4. Sample repeatedly and count succeses
5. Calculate frequency of successes as an estimate of probability.

#### Conditional Probability

$P(A | B) = \displaystyle\frac{P(A \cap B)}{P(B)}$

and 

$P(B | A) = \displaystyle\frac{P(B \cap A)}{P(A)}$

given that,

$P(A \cap B) = P(B \cap A)$

- If $P(A) \neq 0$ and $P(B) \neq 0$:
	- **Bayes' rule**: $P(A|B) = \displaystyle\frac{P(B|A)\ P(A)}{P(B)}$

#### Independent events

- $P(A \cap B) = P(A) \cdot P(B)$
- Conditional probability: $P(A|B) = \displaystyle\frac{P(A \cap B)}{P(B)} = \displaystyle\frac{P(A)\ P(B)}{P(B)} = P(A)$

#### Marginal probability

- $P(A) = P(A \cap B) + P(A \cap \neg B)$


### eCommerce Simulation

#### Funnel

- Ad Impression -> Click -> Signup -> Purchase

#### Signup flow

- Ad Impression: $\lambda \sim \textrm{Normal RV}$ -> Poisson RV
- Click: Clickthrough rate -> Binomial RV
- Signup: Signup rate -> Binomial RV

#### Purchase flow

- Signup: Signup rate -> Binomial RV
- Purchase: Purchase rate -> Binomial RV
- Purchase value: Avg Purchase Value -> Exponential RV

### Resampling methods

#### Why resample?

- Advantages:
	- simple implementation procedure.
	- applicable to comlex estimators.
	- no strict assumptions.
- Drawbacks:
	- computationally expensive.

#### Types of resampling methods

- Bootstrapping: sampling with replacement
- Jackknife: leave out one or more data points
- Permutation testing: label switching

#### Bootstrapping

- Run at least 5-10k iterations
- Expect an approximate answer
- Consedir bias correction

#### Jackknife

- Jackknife estimate:

$ \hat{\theta}_{\textrm{jackknife}} = \displaystyle\frac{1}{n} \displaystyle\sum^{n}_{i=1} \hat{\theta}_{i} $

$\hat{\theta}_{\textrm{jackknife}}$: Jackknife estimate.

$\hat{\theta}_{\textrm{i}}$: estimate for each Jackknife sample.

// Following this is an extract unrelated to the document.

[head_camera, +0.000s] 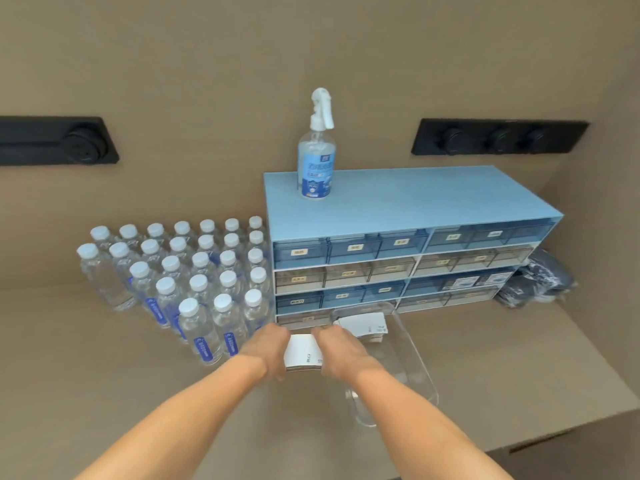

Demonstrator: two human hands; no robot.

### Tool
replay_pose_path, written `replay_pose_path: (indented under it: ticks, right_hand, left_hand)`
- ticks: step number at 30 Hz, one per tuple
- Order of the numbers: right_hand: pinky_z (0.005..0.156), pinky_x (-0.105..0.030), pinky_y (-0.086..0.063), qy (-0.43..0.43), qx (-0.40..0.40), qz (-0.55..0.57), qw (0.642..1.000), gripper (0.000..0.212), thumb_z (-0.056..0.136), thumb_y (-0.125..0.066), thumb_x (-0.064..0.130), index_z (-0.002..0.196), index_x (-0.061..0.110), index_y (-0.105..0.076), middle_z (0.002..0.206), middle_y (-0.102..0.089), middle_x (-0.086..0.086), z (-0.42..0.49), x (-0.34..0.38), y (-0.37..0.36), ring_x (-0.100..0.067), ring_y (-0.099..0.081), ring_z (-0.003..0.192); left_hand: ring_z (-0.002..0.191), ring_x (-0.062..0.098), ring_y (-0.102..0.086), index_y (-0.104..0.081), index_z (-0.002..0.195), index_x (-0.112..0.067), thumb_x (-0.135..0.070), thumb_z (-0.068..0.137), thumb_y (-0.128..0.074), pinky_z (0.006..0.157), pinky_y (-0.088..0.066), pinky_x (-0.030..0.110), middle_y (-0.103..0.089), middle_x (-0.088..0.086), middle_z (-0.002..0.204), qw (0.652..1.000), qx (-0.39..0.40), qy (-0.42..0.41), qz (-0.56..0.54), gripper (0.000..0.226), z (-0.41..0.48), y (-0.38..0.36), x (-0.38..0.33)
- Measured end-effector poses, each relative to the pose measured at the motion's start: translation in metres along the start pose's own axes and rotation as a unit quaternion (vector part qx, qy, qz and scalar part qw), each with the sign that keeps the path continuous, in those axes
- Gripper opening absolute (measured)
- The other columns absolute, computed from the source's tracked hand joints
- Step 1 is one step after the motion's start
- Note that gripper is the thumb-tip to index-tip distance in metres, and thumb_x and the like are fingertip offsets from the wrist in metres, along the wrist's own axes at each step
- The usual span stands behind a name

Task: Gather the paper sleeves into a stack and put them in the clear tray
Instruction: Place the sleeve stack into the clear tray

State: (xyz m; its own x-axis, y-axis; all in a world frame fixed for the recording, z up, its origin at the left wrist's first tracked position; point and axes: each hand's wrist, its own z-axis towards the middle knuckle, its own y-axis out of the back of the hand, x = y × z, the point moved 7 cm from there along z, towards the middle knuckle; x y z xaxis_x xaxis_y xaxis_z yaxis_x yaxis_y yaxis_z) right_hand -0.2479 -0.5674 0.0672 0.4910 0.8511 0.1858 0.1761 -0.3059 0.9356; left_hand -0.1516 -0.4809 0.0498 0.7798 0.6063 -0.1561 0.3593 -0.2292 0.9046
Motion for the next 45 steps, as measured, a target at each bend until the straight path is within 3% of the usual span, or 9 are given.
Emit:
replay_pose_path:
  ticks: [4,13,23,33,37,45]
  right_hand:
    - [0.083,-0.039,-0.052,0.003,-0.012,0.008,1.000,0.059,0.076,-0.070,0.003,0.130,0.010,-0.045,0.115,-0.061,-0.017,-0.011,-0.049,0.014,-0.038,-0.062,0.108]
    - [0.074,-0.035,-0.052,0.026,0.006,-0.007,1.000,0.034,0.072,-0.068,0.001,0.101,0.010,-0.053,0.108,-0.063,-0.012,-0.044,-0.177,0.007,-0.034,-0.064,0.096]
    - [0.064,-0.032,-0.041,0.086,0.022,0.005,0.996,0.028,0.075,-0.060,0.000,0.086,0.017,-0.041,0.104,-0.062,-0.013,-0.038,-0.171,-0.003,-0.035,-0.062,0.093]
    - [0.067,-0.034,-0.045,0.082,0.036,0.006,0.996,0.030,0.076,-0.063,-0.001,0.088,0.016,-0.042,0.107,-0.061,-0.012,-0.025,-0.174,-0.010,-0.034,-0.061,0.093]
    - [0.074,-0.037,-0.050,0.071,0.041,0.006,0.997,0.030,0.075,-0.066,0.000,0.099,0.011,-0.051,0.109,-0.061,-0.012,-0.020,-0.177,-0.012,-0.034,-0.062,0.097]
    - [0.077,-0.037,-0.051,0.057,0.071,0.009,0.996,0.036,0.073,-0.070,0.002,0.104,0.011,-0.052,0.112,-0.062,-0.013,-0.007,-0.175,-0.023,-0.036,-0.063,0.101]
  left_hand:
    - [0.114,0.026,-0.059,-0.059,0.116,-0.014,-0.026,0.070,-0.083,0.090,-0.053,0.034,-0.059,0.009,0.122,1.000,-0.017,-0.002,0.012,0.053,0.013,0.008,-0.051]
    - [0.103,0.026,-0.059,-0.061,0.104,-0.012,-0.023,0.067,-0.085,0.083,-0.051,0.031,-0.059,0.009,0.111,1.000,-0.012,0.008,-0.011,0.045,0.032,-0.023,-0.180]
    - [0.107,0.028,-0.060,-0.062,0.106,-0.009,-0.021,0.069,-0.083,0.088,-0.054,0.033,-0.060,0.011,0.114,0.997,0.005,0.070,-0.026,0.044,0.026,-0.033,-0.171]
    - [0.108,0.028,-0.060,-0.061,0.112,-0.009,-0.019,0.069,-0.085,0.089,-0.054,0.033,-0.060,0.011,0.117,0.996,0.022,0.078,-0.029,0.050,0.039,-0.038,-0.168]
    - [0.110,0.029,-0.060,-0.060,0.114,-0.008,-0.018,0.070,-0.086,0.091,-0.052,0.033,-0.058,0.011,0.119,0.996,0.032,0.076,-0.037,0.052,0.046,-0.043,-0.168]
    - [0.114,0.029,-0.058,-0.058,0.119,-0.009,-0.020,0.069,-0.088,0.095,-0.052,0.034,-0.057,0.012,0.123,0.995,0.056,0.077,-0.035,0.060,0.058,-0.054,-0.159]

- Variance of Jackknife estimate

$ Var(\hat{\theta}_{\textrm{jackknife}}) = \displaystyle\frac{n-1}{n} \sum \big( \hat{\theta}_{\textrm{i}} - \hat{\theta}_{\textrm{jackknife}} \big)^2 $



#### Permutation testing

1. Determine test statistic
2. Pool observations and gnerate a new data set for every possible permutation of labels
3. Calculate the difference in means for each data set
4. Check to see where the test statistic falls in the distribution of differences in means
	- If the difference is in the confidence interval, tehre is no real difference between groups.

- Advantages:
	- Very flexible
	- No strict assumptions
	- Widely applicable
- Drawbacks
	- Computationally expensive
	- Custom coding required

### Monte Carlo integration

- Calculate overall area
- Randomly sample points in the area
- Multiply the fraction of the points below the curve by overall area

### Power Analysis

- power = $P(\textrm{rejecting Null}|\textrm{true alternative})$
- Probability of detecting an effect if it exists
- Depends on sample size, $\alpha$ and effect size